My experience indicated that an excellent rehearsal means an
excellent premiere. We were standing in front of an unfinished
building. Even the lobby was incomplete, not to mention the box
office. It was going to be a disaster, I kept shouting” (Schwartz
13 May 1942).
Inside the
theatre, Schwartz recognized many of the invited guests, men and
women of prominence in the City, in the nation: Otto Kahn, the Wall
Street banker; Daniel Frohman, the Broadway producer; respected
writers Fanny Hurst and Edna Ferber; Mrs. Sholem Aleichem; Adolph
Ochs, editor of the New York Times; Yiddish playwright Ossip
Dymov.
Only a miracle
would save him.
No such
miracle was forthcoming. The play that was so clever, so futuristic,
so right during the badly-compromised rehearsals, turned out to be a
jumbled mess at its first performance. Sets had been improperly
placed. Lines were garbled. The singers were out of synch with the
orchestra. Moreover, the play began after 9 PM and didn’t end until
two the next morning. Long before, the critics had left in order to
file their reviews for the morning editions. Along with them, the
audience had begun trickling out around midnight, leaving only a
tiny band of diehards at the conclusion, more out of loyalty than
from an appreciation of the play. True to their calling, the
patriotten applauded wildly.
Keeping up
appearances, Schwartz thanked them for coming, then made a quick
exit to face Louis Jaffe, who was the only person in the house in a
festive mood. He’d attained his goal; he’d created a theatre which,
when completed, would be a Jewish palace. A few hours later, they
were poring over the morning papers. The first cut was delivered by
the Times: “Like the theatre, the performance is not
thoroughly finished. Mr. Schwartz has embellished it with marches,
chants, dances, tableaux, comic bits, pieces of buffoonery, and
several elaborate settings [. . .]. The performance, in its
unfinished state, is rather too long for continuous enjoyment”
(Atkinson 4 Nov. 1928).
Abe Cahan’s
reaction was far worse. He delivered a fulminous and probably fatal
broadside in a lengthy and rambling Forward review that began
with kudos about Maurice’s past contributions to Yiddish Theatre.
“He is growing and is talented and has artistic skills [. . .]
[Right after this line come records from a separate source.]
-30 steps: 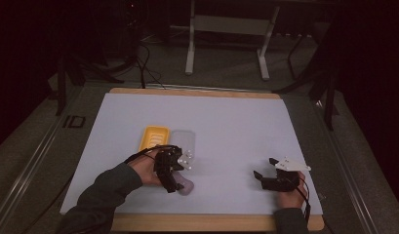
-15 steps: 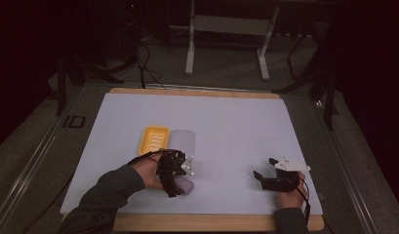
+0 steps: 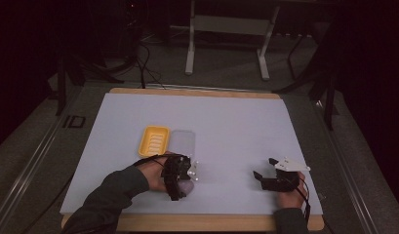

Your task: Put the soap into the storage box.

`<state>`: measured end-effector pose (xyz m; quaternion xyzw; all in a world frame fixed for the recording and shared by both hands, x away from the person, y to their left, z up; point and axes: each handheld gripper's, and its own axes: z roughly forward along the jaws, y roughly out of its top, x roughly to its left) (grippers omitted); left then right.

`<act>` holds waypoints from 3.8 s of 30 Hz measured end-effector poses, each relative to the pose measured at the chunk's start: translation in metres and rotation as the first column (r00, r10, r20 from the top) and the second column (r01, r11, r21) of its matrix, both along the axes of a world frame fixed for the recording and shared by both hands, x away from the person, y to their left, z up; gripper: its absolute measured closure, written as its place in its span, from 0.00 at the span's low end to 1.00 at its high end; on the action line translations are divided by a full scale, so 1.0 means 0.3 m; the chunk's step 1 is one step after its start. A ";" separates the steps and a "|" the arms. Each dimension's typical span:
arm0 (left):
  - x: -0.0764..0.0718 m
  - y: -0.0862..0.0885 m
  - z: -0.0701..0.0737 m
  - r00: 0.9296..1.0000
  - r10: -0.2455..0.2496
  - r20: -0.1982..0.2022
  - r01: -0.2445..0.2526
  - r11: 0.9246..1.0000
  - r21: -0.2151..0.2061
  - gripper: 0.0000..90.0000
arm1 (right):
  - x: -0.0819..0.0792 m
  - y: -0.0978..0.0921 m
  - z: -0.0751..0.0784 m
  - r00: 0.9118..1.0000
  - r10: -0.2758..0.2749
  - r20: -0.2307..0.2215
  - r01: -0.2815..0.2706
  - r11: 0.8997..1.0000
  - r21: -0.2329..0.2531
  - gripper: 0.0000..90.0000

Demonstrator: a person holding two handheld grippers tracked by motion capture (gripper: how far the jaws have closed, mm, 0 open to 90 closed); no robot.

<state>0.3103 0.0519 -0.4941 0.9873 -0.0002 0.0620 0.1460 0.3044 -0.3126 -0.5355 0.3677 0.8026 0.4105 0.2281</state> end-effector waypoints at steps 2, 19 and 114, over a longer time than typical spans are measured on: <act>0.007 -0.001 0.006 1.000 0.011 0.004 -0.011 1.000 -0.013 0.15 | 0.000 0.000 0.000 1.000 0.001 0.001 -0.001 1.000 0.000 0.19; 0.060 0.022 -0.013 0.991 0.085 -0.102 -0.086 0.996 -0.003 0.38 | -0.001 0.002 0.000 1.000 0.005 0.002 -0.005 1.000 -0.004 0.19; 0.104 0.098 0.072 0.980 0.153 -0.126 -0.148 0.988 0.051 0.55 | -0.001 0.005 -0.001 1.000 0.010 0.005 -0.009 1.000 -0.017 0.19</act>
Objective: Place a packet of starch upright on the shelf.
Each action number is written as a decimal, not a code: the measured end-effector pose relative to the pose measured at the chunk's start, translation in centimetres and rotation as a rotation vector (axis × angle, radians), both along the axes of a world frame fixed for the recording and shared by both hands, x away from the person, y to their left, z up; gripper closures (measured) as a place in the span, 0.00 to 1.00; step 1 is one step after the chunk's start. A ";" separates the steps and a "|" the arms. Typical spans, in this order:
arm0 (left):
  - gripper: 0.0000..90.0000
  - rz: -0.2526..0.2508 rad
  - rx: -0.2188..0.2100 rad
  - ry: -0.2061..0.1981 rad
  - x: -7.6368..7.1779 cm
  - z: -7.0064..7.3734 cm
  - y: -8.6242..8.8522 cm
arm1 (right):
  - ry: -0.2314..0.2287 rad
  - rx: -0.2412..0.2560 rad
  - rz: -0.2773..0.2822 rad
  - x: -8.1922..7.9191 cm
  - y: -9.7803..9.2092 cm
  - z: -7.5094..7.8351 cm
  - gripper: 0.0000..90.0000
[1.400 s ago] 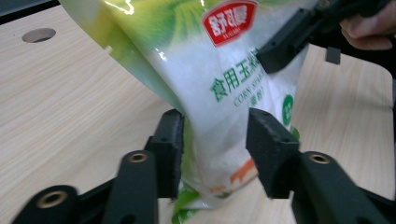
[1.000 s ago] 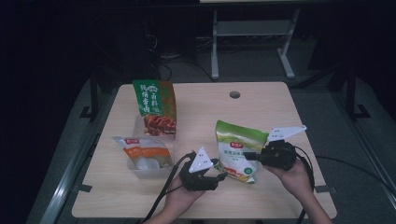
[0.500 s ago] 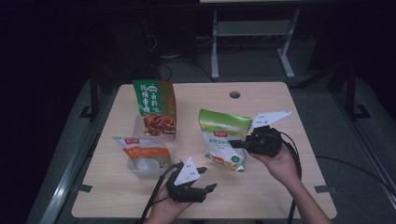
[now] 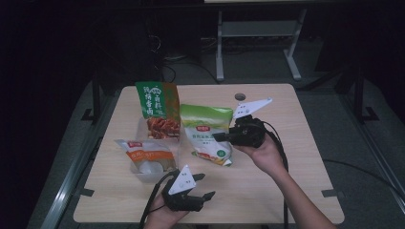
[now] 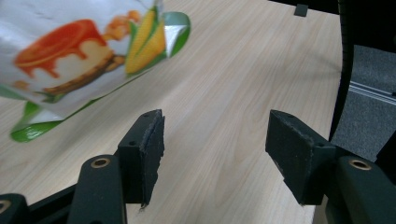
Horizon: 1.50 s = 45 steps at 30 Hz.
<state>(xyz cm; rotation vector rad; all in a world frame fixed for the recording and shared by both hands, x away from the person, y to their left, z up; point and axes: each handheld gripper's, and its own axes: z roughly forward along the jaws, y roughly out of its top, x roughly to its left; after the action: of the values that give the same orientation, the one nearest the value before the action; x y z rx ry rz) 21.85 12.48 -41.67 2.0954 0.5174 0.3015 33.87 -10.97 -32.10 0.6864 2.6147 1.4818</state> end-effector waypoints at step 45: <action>0.39 -0.020 -0.034 0.029 -0.3 -0.7 0.4 | -0.036 0.034 0.138 5.3 12.9 0.9 0.98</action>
<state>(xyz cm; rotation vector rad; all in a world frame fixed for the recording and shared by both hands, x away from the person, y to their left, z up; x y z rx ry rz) 21.60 12.83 -42.38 2.0739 0.5144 0.2496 39.19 1.89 -31.17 0.4865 2.6646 1.5614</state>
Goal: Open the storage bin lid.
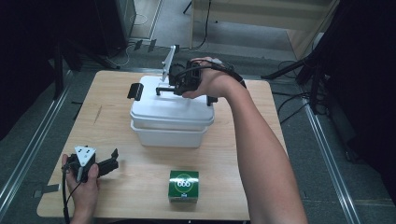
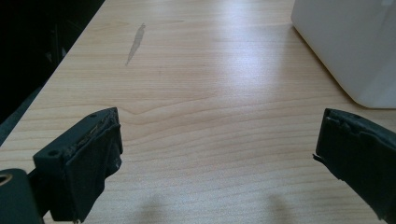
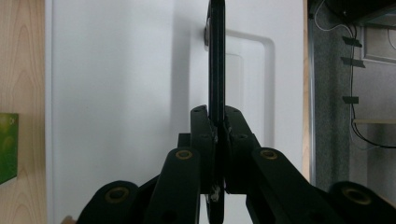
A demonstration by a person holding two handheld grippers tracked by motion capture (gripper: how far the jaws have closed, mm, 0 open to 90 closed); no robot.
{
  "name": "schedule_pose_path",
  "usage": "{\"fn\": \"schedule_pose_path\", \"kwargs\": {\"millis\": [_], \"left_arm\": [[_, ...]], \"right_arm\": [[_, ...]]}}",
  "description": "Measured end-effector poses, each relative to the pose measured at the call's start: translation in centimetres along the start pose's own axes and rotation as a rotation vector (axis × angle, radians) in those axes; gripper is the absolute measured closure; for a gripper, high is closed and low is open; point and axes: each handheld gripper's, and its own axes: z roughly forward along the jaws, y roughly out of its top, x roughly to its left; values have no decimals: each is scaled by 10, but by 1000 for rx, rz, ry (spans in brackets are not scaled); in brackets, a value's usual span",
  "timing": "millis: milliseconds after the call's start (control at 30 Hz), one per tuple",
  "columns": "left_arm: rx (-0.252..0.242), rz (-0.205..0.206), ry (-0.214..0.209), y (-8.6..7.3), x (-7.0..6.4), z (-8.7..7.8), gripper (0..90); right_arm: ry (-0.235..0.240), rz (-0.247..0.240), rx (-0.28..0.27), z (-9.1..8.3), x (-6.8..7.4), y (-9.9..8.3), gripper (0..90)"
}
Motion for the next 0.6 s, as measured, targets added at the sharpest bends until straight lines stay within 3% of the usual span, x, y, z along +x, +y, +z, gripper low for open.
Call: {"fn": "schedule_pose_path", "kwargs": {"millis": [333,600], "left_arm": [[1,0,-2,0,0,0,12],[4,1,0,0,0,0,12]], "right_arm": [[-26,11,2,-20,-2,-21,854],[-51,49,13,-39,-2,-45,854]]}}
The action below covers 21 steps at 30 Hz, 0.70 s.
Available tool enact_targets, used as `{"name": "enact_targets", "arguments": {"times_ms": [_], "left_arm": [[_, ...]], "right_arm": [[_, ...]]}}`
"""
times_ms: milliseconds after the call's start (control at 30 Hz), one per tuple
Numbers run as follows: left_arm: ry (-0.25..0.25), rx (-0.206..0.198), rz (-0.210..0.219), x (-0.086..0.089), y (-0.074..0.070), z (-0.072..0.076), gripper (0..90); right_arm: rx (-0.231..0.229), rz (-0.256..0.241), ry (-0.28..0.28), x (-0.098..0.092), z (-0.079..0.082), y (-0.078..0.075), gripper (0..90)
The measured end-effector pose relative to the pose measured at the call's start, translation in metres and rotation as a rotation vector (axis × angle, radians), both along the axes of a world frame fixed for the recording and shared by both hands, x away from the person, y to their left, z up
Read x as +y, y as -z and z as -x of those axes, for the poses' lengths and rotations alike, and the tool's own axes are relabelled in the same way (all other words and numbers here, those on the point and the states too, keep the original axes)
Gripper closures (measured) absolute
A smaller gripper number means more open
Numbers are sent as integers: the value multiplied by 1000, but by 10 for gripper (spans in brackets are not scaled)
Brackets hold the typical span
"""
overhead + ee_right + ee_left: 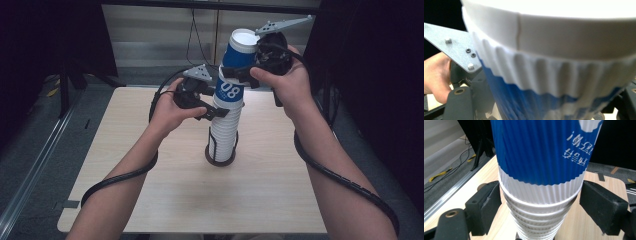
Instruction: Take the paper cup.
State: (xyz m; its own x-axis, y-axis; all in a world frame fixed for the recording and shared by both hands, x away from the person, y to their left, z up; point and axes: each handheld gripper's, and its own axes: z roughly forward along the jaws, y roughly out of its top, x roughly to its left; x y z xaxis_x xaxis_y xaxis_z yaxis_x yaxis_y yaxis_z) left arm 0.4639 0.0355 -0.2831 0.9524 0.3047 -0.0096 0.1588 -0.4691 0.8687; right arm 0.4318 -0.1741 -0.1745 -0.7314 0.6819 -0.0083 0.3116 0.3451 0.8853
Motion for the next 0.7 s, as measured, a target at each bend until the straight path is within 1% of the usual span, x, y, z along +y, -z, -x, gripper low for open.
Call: {"name": "enact_targets", "arguments": {"times_ms": [33, 67, 100, 133, 267, 333, 367, 467, 600, 700], "left_arm": [[-2, 1, 2, 0, 1, 0, 176], [4, 3, -20, 1, 1, 0, 180], [4, 3, -20, 1, 1, 0, 235], [6, 9, -14, 3, 2, 0, 239], [8, 12, -3, 5, 3, -1, 254], [9, 14, -1, 6, 2, 0, 285], [15, 12, -4, 7, 2, 0, 285], [10, 16, 0, 9, 1, 1, 304], [13, 12, 1, 9, 1, 1, 304], [9, 21, 2, 10, 1, 2, 303]], "right_arm": [[-3, -2, 0, 0, 0, -1, 216], [-5, -4, 0, -1, 1, -3, 216], [-5, -4, 0, -1, 1, -3, 216], [-9, -4, 3, -3, 2, -6, 216], [-18, -7, 9, -7, 5, -10, 216], [-20, -15, 10, -9, 6, -12, 216], [-22, -15, 11, -11, 6, -12, 216], [-20, -12, 15, -14, 7, -12, 214], [-21, -20, 18, -19, 9, -14, 215], [-20, -13, 22, -23, 12, -14, 214]]}}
Unfortunately, I have to say that the directing of such a play is
the biggest mistake in his most interesting and colorful theatre
career” (19 Nov. 1926). As counterweight to the mostly negative
reviews, the one by John Mason Brown acted like a balm to the
despondent Schwartz, such bursts of exuberance as “it has vast
energy and a blatant, exciting kind of underscoring” and “its
writhing devils under the green lights, its trapdoors, its constant
use of actors rushing over many perilous levels [. . .] give it that
vivid, deep-dyed theatricality which is missing in our quiet,
everyday theatre of parlors and kitchens” (Feb. 1927).
The Tenth
Commandment swiftly became a cancer to Schwartz and he ended the
agony after a five-week run, acknowledging that critics had been
under no obligation to consider his many problems in producing the
piece. He understood in his brain that every play must be judged
according to its merits. Emotionally however, his ego told him
differently. Had they only known, they would have been kinder,
because he was after all Maurice Schwartz, the hero and shining
knight (in his eyes) of quality Yiddish Theatre. But heroes are
rarely survivors, and surviving was what Maurice did best. The
Goldfaden mess over, he decided to shun further expeditions into the
unknown and the untried for a while, and return to the more familiar
works of the past. He had rent to pay and salaries to dole out,
responsibilities to more than himself.
Mendle
Spivack by Yuskewitz was just such a more practical attempt at
good, but not great, theatre that also paid the bills. On December
23rd, Schwartz premiered the work with himself in the
title role, and Luba Kadison debuting in her first appearance on the
Yiddish stage in America, along with Buloff in his second. It was an
instant hit.
The hero is a
poor hospital watchman in Odessa, who, after 11 years of marriage to
Hannahle, has a first child. But seven days later, the baby dies.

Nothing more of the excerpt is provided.